As was discussed earlier in the thread, there are some people that collect a large number of wu's and store them locally processing them over several days, and there are people like me that take one, crunch it return it and get another one.

Can you wiggle the work allocator to send wu's at the start of a run to the hoarders, and the wu's that need fast turnround to complete a study to the fast turnround crunchers?

Wave upon wave of demented avengers march cheerfully out of obscurity into the dream.
ID: 9197 · Report as offensive     Reply Quote
Profile Ageless
Avatar

Send message
Joined: 18 Sep 04
Posts: 143
Credit: 27,645
RAC: 0
Message 9198 - Posted: 6 Aug 2005, 13:15:12 UTC - in response to Message 9188.  

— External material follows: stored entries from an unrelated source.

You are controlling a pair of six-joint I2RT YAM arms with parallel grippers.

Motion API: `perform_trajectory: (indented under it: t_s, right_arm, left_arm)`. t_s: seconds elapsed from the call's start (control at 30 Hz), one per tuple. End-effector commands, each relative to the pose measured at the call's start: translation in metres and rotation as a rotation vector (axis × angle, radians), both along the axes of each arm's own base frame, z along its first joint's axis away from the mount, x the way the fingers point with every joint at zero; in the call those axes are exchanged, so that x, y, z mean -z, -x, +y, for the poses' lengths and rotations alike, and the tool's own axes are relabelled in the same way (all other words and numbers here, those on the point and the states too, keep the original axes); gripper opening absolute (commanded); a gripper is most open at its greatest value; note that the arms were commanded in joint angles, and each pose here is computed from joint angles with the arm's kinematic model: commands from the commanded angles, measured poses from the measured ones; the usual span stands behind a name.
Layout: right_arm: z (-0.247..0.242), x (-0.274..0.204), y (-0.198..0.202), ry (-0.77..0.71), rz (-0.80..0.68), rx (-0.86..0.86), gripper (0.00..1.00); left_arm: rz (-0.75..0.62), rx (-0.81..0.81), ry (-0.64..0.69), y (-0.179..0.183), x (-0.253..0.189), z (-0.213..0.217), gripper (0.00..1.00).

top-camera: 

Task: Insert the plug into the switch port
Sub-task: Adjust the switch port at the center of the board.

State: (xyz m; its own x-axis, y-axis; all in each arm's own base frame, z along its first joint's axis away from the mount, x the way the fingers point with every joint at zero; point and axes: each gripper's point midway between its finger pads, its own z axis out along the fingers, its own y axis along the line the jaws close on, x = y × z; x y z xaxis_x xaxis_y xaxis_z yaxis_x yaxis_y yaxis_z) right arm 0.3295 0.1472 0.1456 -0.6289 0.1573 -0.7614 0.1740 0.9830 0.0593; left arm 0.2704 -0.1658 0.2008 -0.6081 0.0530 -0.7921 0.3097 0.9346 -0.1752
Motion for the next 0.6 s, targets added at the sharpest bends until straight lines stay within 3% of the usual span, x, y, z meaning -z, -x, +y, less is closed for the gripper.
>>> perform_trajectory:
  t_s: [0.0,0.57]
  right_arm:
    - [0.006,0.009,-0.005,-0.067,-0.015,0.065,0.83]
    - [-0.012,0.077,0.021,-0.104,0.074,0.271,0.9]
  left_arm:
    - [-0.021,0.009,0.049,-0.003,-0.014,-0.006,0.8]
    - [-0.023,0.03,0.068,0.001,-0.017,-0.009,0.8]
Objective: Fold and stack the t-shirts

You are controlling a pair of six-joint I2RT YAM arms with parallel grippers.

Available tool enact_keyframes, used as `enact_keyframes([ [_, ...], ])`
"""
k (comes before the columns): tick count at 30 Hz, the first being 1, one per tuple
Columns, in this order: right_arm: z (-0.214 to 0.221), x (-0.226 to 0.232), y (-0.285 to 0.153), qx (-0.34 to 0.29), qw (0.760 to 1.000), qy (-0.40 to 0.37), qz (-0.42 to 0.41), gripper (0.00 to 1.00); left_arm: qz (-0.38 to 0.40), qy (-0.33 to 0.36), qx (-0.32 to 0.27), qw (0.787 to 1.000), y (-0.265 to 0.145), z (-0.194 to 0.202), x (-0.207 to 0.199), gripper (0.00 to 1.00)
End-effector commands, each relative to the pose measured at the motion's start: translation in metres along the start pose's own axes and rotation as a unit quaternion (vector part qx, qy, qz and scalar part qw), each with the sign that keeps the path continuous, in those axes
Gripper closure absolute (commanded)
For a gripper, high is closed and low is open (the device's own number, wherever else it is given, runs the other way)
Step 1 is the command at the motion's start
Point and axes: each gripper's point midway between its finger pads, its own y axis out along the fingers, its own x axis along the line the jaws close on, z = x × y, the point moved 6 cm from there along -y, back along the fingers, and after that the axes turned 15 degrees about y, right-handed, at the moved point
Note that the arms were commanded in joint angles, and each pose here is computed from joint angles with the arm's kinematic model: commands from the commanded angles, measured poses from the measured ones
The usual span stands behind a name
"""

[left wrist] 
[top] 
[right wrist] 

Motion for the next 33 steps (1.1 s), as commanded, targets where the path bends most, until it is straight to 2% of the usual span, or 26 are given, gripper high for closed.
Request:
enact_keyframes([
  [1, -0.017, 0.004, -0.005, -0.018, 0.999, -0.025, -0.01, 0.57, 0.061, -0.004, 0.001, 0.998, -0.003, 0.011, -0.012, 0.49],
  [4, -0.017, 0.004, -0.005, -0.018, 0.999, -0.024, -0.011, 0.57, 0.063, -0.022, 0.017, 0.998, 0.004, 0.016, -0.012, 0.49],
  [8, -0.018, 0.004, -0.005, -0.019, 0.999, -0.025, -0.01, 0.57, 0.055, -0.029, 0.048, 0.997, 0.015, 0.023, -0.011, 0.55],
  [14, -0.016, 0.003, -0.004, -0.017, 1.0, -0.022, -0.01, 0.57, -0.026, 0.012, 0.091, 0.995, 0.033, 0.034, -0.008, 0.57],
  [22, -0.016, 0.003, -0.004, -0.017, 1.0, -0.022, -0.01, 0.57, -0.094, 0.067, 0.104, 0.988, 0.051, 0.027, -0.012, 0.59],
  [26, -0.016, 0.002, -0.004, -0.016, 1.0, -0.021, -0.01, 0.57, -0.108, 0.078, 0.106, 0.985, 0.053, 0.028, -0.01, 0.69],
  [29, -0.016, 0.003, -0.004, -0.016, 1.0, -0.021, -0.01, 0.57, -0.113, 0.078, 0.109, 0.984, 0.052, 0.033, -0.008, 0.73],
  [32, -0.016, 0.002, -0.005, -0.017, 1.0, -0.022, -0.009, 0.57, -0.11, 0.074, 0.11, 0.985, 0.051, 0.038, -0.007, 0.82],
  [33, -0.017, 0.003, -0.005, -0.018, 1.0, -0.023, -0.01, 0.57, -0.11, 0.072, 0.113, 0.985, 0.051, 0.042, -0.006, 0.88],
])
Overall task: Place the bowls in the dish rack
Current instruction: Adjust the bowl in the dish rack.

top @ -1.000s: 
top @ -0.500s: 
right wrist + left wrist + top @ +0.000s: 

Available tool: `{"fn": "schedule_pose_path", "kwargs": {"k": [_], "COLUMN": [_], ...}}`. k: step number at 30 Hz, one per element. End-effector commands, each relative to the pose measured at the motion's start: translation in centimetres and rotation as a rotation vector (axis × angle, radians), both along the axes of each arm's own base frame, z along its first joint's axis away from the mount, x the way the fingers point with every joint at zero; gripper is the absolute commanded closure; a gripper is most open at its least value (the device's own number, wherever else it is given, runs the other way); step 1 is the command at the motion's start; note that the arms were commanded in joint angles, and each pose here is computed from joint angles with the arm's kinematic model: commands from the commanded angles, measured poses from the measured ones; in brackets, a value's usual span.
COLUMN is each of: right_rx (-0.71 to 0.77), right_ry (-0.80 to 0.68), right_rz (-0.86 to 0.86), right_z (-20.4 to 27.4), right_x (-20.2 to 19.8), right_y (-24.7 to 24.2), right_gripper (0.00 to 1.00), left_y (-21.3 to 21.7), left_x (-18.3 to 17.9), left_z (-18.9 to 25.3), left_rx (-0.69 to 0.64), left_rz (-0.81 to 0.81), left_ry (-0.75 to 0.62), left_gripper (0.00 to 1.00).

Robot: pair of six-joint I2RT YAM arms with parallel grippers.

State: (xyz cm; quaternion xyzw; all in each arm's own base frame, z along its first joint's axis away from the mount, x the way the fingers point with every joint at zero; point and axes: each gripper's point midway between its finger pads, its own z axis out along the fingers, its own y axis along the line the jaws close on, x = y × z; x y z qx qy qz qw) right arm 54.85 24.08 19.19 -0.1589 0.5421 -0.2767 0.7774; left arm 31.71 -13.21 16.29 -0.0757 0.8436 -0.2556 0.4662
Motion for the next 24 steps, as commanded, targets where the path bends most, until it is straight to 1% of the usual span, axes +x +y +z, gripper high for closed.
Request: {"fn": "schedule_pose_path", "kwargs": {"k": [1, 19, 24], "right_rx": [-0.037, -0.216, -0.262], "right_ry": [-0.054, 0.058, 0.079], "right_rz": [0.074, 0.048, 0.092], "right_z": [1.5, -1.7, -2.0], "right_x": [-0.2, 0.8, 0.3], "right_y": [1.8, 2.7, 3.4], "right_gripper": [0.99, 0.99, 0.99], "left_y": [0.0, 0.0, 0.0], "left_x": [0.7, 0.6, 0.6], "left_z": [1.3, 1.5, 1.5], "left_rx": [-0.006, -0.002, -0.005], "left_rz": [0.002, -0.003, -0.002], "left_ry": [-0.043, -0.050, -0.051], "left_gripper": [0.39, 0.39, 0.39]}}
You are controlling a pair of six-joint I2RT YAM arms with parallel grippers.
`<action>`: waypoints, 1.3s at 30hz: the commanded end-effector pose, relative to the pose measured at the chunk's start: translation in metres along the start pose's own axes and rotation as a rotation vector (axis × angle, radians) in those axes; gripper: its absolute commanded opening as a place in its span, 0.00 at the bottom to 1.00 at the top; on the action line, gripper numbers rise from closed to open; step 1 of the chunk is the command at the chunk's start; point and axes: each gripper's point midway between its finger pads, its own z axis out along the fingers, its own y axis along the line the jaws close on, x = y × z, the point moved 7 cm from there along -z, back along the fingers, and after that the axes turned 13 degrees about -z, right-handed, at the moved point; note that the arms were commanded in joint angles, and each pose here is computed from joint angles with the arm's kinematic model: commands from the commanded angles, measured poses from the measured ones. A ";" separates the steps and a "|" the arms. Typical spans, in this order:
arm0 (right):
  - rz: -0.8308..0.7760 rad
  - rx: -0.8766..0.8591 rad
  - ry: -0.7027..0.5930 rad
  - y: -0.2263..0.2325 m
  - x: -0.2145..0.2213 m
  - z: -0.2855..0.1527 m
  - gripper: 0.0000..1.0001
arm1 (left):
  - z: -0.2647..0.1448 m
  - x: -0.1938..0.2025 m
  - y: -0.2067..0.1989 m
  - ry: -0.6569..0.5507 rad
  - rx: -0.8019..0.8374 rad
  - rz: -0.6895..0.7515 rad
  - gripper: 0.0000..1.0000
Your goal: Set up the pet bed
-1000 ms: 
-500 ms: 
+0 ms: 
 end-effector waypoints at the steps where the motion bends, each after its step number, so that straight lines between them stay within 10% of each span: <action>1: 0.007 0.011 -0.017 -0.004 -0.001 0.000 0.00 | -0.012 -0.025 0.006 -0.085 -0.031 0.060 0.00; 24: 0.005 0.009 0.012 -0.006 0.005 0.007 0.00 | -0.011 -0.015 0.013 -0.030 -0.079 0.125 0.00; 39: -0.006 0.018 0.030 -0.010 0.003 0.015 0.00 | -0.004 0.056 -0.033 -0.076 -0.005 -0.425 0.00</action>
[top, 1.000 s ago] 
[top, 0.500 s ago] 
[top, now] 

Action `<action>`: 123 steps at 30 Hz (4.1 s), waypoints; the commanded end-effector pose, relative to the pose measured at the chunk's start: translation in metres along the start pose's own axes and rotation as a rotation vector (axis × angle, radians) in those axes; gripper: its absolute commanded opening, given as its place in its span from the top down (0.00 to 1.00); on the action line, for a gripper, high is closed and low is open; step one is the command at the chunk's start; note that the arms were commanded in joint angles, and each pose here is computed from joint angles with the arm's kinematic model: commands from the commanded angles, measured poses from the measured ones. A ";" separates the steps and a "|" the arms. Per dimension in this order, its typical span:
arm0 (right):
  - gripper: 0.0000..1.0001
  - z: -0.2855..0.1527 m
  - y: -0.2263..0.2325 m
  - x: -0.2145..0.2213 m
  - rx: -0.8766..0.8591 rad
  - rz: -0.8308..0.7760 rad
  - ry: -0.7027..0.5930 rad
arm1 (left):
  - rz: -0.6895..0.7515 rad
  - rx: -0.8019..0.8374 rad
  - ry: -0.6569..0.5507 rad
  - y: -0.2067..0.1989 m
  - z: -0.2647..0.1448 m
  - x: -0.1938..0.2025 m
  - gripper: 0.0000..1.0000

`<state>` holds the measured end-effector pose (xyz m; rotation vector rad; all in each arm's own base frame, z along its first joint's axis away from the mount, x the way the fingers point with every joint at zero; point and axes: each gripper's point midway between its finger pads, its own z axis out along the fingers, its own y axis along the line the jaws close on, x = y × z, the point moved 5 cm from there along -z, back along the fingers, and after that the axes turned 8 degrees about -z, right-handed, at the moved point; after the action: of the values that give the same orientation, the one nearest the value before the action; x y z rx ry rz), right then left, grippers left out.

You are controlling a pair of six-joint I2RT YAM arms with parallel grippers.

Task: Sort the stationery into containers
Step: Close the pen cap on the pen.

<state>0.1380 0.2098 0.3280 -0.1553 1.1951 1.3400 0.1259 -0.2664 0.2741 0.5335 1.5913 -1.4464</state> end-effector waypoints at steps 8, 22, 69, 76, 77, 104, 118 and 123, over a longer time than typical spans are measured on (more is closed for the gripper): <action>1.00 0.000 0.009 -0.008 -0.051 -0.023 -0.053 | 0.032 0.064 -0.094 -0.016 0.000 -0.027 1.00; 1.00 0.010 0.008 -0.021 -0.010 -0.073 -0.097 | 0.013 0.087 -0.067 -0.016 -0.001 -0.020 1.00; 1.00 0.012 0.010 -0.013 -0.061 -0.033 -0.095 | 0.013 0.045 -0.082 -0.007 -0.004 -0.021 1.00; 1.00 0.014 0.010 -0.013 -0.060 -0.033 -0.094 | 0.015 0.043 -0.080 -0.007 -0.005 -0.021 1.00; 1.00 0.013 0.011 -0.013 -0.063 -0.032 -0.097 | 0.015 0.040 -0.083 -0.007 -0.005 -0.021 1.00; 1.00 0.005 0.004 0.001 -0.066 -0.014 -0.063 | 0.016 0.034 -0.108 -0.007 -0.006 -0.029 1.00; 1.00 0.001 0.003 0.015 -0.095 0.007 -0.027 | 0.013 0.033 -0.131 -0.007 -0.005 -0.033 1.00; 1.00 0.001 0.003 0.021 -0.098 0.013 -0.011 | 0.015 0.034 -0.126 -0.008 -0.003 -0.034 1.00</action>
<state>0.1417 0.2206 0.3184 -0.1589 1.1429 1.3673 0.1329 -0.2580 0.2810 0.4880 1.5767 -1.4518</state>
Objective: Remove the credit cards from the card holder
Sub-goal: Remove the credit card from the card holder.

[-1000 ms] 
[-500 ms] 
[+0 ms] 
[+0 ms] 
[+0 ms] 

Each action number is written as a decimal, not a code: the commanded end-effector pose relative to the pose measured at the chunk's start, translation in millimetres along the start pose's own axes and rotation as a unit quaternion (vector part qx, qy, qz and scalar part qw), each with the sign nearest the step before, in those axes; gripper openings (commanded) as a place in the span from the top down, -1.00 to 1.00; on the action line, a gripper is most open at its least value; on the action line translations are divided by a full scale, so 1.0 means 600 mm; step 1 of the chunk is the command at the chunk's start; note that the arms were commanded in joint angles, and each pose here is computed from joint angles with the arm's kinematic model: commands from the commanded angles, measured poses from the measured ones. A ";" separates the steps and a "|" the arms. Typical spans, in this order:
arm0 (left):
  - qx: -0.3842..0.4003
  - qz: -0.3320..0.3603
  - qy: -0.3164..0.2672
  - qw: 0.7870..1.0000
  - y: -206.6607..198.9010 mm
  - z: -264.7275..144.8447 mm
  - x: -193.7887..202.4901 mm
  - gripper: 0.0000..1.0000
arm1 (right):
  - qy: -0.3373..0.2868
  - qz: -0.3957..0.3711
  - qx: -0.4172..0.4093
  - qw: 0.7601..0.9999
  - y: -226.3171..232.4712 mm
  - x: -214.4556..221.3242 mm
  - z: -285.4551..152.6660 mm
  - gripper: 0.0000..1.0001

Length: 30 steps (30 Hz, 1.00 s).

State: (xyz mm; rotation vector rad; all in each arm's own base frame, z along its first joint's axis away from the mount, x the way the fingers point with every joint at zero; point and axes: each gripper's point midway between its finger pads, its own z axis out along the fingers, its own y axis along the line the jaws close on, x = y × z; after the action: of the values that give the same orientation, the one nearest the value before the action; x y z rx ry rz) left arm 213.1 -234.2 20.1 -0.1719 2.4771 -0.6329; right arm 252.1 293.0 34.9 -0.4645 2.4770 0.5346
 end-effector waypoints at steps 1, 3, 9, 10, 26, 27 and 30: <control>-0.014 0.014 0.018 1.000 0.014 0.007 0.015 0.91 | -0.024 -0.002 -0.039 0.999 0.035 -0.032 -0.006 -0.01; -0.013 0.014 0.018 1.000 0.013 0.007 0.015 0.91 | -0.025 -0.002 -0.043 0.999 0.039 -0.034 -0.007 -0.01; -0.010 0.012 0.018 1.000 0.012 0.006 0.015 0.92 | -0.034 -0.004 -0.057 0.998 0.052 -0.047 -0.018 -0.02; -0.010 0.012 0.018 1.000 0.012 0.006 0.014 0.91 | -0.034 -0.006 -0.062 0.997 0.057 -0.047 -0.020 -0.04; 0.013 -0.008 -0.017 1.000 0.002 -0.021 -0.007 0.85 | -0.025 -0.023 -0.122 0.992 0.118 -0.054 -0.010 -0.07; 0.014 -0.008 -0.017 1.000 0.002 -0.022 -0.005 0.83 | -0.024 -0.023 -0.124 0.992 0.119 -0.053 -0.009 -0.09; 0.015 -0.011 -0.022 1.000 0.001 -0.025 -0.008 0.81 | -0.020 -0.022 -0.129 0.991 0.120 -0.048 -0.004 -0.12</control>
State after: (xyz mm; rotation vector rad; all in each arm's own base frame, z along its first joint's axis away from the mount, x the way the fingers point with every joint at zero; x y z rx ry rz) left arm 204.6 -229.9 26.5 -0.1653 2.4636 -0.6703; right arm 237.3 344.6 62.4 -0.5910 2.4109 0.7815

I am set at a 10 day cache with BOINC 4.45 and get roughly 3 days of work(slightly improved since some adjustment on your part of run times.)I am pretty sure that a reduction in deadline would do ME no harm,however others have other circumstances and AGAIN it is currently RIDICULOUS that I set at 10 days and get 3. Please further solve this situation BEFORE you change things.(deadlines)

This is not a thing LHC has to fix. It's due to the way Boinc benchmarks your CPU.
If you use Boinc version 4.72 (alpha version, may be unstable in your use), it has an updated benchmark and is learning how long work units run. It's by long not perfect yet, but it guesses the estimated run time a lot better than CC4.45 does.

But if you would like to test it, you can download it here. Do know that you will need to crunch a couple of units before the estimates go down. It won't do it from the first one.
Jord

BOINC FAQ Service
ID: 9198 · Report as offensive     Reply Quote
Antjest

Send message
Joined: 30 Sep 04
Posts: 21
Credit: 1,442,034
RAC: 0
Message 9202 - Posted: 6 Aug 2005, 19:22:55 UTC

As I see it LHC is a project that needs fast turn around and not long local queues for people obsesed with credit after everybody else run dry.

So ideal cruncher is the one that downloads one WU, proces it, return it and then dowload another. OK, perhaps three at a time. There is no use that someone sends results back after 10 days and after 4 have procesed it. Some users have set connect to 10 days and do multiple projects.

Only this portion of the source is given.